La majorité de ces orthostates portent cette inscription en cunéiforme
" Palais Kapara, fils de Hadiani ", mais certains portent des dédicaces à Hadad, le dieu de l'orage, ce sont probablement des éléments décoratifs d'un édifice plus ancien et qui furent intégrés ensuite à ce palais.
L'entrée monumentale du palais Kapara avec ses cariatides, ses sphinges et lions furent répliqués par moulage et installés sur la façade et à l'entrée du musée archéologique d'Alep en Syrie.
Les statues et les orthostates ornés par des bas-reliefs qui furent trouvés dans le palais de Kapara portent une empreinte particulière caractérisée par un style de sculpture artistique très étonnant, bizarre et plus ou moins propre à cette cité. Ce style est facilement identifiable en observant la façon dans laquelle sont présentées les divinités, les génies protecteurs, les personnages, les animaux, et les sphinx.
Certains de ces sculptures, bas-reliefs et orthostates sont exposés au musée d'Alep (originales ou copies par moulage) ; d'autres à Berlin, en Allemagne, puis certains éléments de cette collection allemande furent exposés dans un musée spécial " Tell Halaf " à Berlin, mais malheureusement cette collection fut perdue à jamais suite à un bombardement du musée, par les Alliés en 1945, au cours de la deuxième guerre mondiale.
- Actuellement, les œuvres d'art provenant de Tell Halaf et exposées au musée d'Alep sont nombreuses :
- D'abord les statues originales du dieu Hadad et de la déesse Ishtar qui faisaient partie des cariatides de l'entrée du palais Kapara.
- Deux personnages féminins assis : deux statues, l'une originale et l'autre, une copie par moulage. Toutes les deux représentent une femme, assise, probablement une princesse à traits de visage très curieux avec un nez pointu, prolongeant directement un front fuyant, donc sans incisure à la jonction du nez avec le front.
- Couple de divinités : Hadad, le dieu de l'orage, de la pluie et des sources, puis Ishtar, la déesse de l'amour et de la fertilité assis devant un récipient en basalte destiné à recevoir le sang des sacrifices offerts par les fidèles.

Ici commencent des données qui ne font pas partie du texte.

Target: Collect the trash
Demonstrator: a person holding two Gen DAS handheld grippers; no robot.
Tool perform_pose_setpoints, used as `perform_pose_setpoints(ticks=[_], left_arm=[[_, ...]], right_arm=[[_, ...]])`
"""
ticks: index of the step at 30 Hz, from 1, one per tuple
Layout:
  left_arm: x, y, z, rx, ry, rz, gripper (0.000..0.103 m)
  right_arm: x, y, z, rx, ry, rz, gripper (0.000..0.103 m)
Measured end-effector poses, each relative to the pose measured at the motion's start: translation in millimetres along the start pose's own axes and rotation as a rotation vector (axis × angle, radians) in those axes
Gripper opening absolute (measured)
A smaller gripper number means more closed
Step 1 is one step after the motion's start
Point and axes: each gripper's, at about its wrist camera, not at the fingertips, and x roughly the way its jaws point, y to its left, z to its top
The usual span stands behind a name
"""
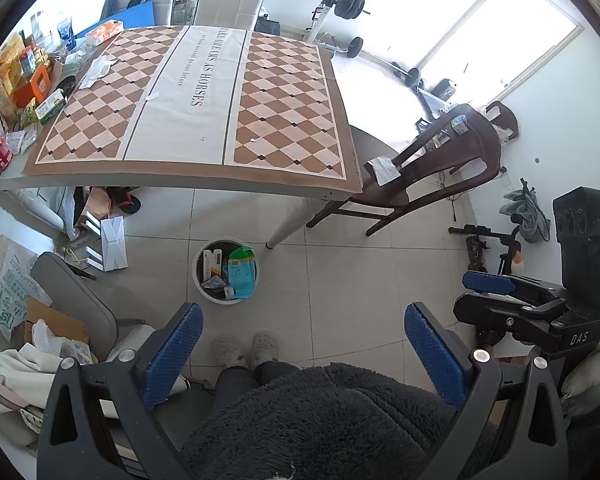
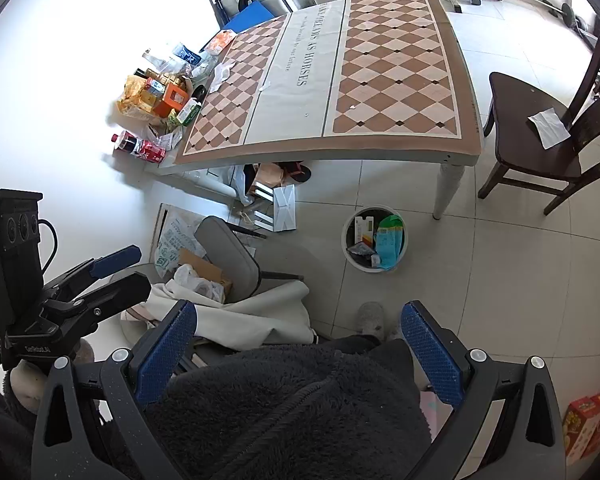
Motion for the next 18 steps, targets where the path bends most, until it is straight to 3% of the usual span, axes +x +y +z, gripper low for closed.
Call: perform_pose_setpoints(ticks=[18], left_arm=[[-1.4,0.4,-2.9,0.013,-0.003,-0.006,0.103]], right_arm=[[-2.4,-1.2,-2.7,0.008,-0.004,0.001,0.103]])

La version originale de cet oeuvre est exposée
Vorderasiatisches Museum de Berlin.
- Un génie ailé : un être composite à tête d'homme barbu de faciès sémitique, sur le corps d'un lion ailé, des pattes d'aigle et la queue de scorpion.
- Une stèle ornée par un bas-relief représentant une scène de la mythologie sémitique :
le Gilgamesh au milieu, entouré par deux êtres ailés, à tête humaine et à deux jambes sous forme de pattes de taureau puis une queue, ces deux êtres représentent un seul personnage mythologique, il s'agit d'Enkidou. Les trois personnages sont dominés par le soleil ailé.
- Hadad de Gouzan ; protecteur des eaux des cieux et de la termme (musée de Damas)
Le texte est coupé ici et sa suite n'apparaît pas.